### WHAT THE TASK REQUIRES
Where does the word "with" appear in the data? Copy every line that holds it.

### GIVEN DATA
----

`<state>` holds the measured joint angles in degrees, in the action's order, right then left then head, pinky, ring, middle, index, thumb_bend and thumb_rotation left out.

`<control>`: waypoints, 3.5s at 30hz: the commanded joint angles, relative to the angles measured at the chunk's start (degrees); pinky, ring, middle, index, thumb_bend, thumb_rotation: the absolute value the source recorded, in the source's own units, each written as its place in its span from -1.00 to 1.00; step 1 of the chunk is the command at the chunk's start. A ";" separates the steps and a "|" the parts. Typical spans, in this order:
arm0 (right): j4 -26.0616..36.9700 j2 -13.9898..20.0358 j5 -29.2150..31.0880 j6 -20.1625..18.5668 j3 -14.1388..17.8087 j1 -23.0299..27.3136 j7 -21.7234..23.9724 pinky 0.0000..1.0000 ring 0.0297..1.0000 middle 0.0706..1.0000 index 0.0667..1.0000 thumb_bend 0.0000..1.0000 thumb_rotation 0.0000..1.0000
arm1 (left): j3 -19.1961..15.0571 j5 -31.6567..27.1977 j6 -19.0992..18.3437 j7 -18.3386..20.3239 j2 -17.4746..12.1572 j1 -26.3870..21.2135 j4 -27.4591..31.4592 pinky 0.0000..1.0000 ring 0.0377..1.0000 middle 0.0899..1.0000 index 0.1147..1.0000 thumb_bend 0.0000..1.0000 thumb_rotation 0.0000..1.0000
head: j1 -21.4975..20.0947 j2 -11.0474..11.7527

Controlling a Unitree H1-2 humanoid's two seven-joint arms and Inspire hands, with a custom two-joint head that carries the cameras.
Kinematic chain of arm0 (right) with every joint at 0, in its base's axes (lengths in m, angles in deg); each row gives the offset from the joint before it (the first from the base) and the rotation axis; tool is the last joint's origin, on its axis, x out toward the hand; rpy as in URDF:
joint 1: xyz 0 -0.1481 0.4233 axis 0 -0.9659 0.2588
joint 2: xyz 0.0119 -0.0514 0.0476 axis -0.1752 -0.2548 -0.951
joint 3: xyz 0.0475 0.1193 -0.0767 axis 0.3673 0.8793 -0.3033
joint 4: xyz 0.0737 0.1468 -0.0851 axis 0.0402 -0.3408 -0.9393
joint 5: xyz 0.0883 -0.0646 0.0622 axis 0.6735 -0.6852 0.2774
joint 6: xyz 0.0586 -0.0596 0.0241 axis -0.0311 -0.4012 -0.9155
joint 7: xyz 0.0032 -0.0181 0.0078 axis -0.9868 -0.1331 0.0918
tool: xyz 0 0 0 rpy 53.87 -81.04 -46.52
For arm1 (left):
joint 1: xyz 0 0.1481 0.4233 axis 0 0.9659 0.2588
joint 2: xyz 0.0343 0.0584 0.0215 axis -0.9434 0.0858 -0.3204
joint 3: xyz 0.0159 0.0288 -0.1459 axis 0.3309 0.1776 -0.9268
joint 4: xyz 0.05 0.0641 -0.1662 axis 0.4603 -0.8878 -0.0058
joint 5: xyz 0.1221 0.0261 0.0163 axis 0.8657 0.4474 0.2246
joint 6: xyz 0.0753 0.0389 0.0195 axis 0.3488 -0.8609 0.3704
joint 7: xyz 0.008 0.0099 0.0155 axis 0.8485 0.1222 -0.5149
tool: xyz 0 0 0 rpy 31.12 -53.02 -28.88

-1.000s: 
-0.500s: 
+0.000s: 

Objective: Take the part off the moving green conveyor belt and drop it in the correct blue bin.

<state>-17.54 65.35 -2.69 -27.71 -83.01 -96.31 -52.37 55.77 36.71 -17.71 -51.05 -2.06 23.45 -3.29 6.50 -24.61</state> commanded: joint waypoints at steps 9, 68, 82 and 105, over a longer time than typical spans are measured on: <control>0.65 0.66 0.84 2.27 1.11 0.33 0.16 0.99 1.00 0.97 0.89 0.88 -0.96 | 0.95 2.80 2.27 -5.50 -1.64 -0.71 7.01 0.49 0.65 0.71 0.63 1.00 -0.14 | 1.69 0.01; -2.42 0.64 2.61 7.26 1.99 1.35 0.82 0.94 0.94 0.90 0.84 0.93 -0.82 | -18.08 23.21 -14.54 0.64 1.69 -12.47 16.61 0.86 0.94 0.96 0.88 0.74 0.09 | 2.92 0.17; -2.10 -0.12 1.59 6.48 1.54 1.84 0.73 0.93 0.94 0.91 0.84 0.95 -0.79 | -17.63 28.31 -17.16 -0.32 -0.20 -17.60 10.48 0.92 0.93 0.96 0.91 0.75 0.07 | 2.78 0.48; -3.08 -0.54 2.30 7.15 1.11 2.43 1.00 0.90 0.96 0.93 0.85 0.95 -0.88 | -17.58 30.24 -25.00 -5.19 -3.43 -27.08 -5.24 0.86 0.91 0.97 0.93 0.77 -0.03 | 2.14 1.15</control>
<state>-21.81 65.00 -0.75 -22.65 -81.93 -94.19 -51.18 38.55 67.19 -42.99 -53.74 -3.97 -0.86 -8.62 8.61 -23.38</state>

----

### SOLUTION FOR THIS TASK
Controlling a Unitree H1-2 humanoid's two seven-joint arms and Inspire hands, with a custom two-joint head that carries the cameras.
Kinematic chain of arm0 (right) with every joint at 0, in its base's axes (lengths in m, angles in deg); each row gives the offset from the joint before it (the first from the base) and the rotation axis; tool is the last joint's origin, on its axis, x out toward the hand; rpy as in URDF:

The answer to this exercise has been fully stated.